# Classification of Movie Reviews with Recurrent Neural Networks

In [1]:
from __future__ import print_function
import numpy as np
np.random.seed(1337)  # for reproducibility

from keras.preprocessing import sequence
from keras.utils import np_utils
from keras.models import Sequential
from keras.layers import Dense, Dropout, Activation, Embedding
from keras.layers import LSTM, SimpleRNN, GRU
from keras.datasets import imdb
from keras.optimizers import RMSprop
from sklearn.metrics import roc_auc_score

Using Theano backend.
Using gpu device 0: GeForce GT 750M (CNMeM is disabled, cuDNN 5004)

Couldn't import dot_parser, loading of dot files will not be possible.





## Hyperparameters for data processing and the batch size for modeling

In [9]:
batch_size = 32
# The maximum number of words allowed in the corpus
max_features = 5000 
# cut texts after this number of words (among top max_features most common words)
maxlen = 80  

# Loading the IMDB Dataset

In [10]:
print('Loading data...')

(X_train, y_train), (X_test, y_test) = imdb.load_data(nb_words=max_features)

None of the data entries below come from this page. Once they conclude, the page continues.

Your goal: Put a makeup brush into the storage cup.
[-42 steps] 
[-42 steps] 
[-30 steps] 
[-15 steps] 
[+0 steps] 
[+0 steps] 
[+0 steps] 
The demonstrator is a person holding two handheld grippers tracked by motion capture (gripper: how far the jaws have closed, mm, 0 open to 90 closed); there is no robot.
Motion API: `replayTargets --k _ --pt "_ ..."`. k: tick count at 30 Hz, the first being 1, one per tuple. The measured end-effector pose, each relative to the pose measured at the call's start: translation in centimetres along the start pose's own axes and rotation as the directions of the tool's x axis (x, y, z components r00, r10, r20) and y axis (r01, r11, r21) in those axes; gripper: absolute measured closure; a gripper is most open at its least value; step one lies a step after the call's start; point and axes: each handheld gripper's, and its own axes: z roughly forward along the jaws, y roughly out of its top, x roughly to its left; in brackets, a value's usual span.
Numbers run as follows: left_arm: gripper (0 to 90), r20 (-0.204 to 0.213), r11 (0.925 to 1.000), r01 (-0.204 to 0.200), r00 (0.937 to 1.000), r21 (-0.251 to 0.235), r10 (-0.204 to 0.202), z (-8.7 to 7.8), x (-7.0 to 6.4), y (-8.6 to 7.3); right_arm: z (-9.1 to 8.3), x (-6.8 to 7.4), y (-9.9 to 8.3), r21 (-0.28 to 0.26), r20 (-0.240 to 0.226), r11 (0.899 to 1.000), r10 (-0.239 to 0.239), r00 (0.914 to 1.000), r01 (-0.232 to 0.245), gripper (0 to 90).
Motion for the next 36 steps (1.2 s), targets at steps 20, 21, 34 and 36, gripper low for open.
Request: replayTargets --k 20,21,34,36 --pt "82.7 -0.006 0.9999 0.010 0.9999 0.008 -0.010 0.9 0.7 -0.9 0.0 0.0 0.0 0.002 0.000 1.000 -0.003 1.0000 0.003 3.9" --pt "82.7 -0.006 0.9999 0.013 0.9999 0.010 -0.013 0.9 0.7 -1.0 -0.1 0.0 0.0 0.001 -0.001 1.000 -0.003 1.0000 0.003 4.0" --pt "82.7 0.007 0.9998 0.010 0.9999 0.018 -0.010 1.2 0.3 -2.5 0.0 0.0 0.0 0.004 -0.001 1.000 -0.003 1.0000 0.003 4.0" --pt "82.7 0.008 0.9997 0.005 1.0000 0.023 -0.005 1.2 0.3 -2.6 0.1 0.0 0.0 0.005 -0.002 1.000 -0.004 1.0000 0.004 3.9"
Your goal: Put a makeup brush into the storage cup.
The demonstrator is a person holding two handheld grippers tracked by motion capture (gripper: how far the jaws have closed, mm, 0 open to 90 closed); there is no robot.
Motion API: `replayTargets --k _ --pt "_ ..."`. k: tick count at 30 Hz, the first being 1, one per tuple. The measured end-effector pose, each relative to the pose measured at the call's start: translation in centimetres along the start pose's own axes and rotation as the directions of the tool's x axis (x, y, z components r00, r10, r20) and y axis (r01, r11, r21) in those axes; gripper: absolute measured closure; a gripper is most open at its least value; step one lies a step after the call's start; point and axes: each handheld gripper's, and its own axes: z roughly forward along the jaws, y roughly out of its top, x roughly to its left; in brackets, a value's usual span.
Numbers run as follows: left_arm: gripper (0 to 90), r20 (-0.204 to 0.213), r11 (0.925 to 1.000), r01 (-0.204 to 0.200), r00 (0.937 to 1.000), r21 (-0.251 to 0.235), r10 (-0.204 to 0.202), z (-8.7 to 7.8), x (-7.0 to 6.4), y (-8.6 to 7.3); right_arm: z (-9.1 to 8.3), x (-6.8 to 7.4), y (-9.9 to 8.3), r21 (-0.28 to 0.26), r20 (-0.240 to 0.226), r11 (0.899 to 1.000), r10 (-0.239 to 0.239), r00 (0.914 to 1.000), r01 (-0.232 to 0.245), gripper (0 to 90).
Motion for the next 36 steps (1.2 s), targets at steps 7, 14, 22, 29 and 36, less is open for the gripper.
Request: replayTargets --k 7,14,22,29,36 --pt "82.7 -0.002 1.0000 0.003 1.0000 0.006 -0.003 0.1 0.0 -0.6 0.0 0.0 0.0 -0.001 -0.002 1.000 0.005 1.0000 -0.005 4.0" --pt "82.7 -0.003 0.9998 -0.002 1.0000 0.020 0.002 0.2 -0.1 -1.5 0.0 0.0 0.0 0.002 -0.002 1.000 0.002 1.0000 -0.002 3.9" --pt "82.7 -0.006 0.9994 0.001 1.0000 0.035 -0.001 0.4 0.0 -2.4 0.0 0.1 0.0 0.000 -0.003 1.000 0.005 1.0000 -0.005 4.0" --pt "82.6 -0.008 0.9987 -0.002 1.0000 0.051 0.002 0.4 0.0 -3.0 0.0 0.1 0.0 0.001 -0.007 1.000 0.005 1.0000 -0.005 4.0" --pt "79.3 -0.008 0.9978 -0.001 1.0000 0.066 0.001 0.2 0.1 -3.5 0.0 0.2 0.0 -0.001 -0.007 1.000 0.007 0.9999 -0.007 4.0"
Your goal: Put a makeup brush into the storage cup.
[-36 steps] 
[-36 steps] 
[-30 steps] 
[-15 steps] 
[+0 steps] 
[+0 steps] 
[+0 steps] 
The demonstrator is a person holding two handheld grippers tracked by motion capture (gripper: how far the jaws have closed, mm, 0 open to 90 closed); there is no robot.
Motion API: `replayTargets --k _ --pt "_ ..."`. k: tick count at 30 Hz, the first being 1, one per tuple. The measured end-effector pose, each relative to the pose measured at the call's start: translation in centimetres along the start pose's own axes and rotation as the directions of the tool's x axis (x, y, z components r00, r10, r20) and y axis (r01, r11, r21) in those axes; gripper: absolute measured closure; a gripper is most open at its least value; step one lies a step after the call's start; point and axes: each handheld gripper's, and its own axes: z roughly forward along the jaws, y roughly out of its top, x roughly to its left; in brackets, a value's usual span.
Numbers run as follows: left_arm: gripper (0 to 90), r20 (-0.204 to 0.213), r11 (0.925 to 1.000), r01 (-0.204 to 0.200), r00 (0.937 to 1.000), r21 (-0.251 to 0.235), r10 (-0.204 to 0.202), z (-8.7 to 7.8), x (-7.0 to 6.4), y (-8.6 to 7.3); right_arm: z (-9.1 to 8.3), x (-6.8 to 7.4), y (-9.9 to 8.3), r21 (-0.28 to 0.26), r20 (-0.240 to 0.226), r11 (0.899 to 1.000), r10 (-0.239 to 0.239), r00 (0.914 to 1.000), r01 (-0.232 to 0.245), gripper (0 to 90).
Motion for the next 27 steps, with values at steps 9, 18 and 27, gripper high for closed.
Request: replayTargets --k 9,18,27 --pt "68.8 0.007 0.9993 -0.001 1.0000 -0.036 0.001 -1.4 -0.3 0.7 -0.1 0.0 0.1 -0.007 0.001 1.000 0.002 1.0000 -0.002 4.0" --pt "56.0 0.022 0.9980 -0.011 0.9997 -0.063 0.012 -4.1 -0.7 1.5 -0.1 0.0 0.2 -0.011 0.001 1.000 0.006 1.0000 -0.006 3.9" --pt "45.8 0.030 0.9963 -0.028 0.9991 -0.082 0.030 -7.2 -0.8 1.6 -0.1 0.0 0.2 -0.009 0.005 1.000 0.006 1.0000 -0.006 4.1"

print(len(X_train), 'train sequences')
print(len(X_test), 'test sequences')

print('Pad sequences (samples x time)')
X_train = sequence.pad_sequences(X_train, maxlen=maxlen)
X_test = sequence.pad_sequences(X_test, maxlen=maxlen)
print('X_train shape:', X_train.shape)
print('X_test shape:', X_test.shape)

Loading data...
25000 train sequences
25000 test sequences
Pad sequences (samples x time)
X_train shape: (25000, 80)
X_test shape: (25000, 80)


# What does the data look like?

In [32]:
windx = imdb.get_word_index()
rwindx = dict((k,v) for v,k in windx.items())

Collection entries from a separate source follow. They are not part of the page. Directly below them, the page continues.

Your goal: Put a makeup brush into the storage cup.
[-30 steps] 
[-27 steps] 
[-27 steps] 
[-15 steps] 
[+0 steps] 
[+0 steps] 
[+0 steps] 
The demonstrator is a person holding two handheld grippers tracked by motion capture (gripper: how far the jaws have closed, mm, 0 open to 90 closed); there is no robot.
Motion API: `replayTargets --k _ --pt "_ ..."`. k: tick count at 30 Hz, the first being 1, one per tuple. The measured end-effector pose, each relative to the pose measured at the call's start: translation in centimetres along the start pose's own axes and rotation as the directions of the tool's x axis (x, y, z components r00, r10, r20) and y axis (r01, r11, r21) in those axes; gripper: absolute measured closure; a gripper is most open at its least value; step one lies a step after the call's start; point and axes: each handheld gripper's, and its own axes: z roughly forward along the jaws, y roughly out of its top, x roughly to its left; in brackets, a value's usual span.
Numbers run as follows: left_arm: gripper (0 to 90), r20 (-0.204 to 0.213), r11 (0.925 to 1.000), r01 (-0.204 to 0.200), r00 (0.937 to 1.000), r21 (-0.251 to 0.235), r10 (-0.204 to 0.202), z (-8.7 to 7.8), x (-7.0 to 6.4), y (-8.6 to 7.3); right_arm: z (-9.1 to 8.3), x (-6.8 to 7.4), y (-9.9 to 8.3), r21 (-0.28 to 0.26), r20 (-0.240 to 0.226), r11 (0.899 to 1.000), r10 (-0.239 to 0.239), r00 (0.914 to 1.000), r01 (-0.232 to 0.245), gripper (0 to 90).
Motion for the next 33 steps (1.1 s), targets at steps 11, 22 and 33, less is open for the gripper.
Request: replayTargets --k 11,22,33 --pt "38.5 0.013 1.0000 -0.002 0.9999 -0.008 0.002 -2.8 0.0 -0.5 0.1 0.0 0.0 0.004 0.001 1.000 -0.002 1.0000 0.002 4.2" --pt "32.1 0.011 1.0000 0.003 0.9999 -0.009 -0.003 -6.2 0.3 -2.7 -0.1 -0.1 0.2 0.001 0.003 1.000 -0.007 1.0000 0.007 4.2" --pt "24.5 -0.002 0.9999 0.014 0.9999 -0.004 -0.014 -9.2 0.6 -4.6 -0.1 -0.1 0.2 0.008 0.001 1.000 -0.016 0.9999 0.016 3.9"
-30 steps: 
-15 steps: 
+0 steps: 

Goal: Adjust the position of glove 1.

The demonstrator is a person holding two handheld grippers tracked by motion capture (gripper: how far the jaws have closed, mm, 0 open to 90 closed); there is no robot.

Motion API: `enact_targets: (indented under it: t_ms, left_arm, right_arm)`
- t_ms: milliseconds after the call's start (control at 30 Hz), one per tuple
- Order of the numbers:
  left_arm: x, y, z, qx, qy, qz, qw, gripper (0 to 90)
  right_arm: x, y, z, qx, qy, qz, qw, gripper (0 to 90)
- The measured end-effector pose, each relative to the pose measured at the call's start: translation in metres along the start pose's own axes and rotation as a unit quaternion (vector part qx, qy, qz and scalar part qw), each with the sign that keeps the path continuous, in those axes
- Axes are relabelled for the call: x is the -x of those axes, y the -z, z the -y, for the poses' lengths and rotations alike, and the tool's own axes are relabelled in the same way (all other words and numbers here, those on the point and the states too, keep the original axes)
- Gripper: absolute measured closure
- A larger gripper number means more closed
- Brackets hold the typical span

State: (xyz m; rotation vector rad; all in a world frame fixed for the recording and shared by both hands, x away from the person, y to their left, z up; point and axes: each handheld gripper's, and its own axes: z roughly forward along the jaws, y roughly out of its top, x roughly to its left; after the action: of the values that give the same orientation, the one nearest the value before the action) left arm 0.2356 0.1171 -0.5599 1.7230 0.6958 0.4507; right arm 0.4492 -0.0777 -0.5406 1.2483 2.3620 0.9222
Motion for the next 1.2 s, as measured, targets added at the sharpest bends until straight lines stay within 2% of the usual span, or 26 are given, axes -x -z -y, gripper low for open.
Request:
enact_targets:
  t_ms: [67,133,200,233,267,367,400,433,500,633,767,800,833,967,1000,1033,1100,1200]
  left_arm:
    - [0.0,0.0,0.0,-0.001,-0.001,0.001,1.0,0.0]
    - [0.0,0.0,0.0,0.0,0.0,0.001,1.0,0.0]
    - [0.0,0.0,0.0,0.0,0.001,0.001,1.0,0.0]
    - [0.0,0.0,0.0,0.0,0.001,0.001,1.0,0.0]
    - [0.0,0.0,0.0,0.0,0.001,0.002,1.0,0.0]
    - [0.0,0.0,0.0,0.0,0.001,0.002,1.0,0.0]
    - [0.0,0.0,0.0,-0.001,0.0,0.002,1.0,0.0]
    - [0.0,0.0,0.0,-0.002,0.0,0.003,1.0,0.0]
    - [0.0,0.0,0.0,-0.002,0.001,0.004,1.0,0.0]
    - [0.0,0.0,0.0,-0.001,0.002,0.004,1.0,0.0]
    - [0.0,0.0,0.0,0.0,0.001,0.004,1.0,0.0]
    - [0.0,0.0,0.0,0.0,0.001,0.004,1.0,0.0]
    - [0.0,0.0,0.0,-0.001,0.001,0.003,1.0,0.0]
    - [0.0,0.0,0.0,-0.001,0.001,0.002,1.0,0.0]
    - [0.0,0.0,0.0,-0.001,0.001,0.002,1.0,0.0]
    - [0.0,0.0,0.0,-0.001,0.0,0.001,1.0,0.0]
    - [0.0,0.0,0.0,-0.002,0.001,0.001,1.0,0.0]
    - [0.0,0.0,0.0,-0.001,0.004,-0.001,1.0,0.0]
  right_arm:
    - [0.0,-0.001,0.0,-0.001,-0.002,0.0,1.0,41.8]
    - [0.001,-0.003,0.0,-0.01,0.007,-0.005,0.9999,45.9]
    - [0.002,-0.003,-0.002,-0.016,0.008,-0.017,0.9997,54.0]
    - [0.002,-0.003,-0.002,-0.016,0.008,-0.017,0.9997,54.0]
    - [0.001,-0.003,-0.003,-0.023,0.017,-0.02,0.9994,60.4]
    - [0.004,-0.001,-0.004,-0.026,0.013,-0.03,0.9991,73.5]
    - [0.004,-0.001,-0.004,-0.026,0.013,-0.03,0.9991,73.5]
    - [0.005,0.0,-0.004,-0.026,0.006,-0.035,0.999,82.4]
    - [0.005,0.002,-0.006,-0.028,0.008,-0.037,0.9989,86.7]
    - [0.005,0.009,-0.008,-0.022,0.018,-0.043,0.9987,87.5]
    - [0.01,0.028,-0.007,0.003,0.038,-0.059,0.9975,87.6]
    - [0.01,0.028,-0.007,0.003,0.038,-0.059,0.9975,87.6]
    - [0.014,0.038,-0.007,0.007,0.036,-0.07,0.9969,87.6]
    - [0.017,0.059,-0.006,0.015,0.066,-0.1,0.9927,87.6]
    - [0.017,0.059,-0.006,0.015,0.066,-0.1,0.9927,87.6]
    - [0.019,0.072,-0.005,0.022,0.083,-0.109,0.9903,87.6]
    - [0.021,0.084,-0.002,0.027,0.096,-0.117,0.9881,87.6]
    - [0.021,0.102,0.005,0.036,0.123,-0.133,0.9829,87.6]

print("The numeric tokens look like:")
print( ' '.join([str(x) for x in X_train[0]]) )

print("\nWhich maps to these words:")
print('"'+' '.join([rwindx[x] for x in X_train[0]]) + '"')

print("\nClass labels are either", list(set(y_train)) )

The numeric tokens look like:
15 256 4 2 7 3766 5 723 36 71 43 530 476 26 400 317 46 7 4 2 1029 13 104 88 4 381 15 297 98 32 2071 56 26 141 6 194 2 18 4 226 22 21 134 476 26 480 5 144 30 2 18 51 36 28 224 92 25 104 4 226 65 16 38 1334 88 12 16 283 5 16 4472 113 103 32 15 16 2 19 178 32

Which maps to these words:
"for anyone of and br show's to whether from than out themselves history he name half some br of and odd was two most of mean for 1 any an boat she he should is thought and but of script you not while history he heart to real at and but when from one bit then have two of script their with her nobody most that with wasn't to with armed acting watch an for with and film want an"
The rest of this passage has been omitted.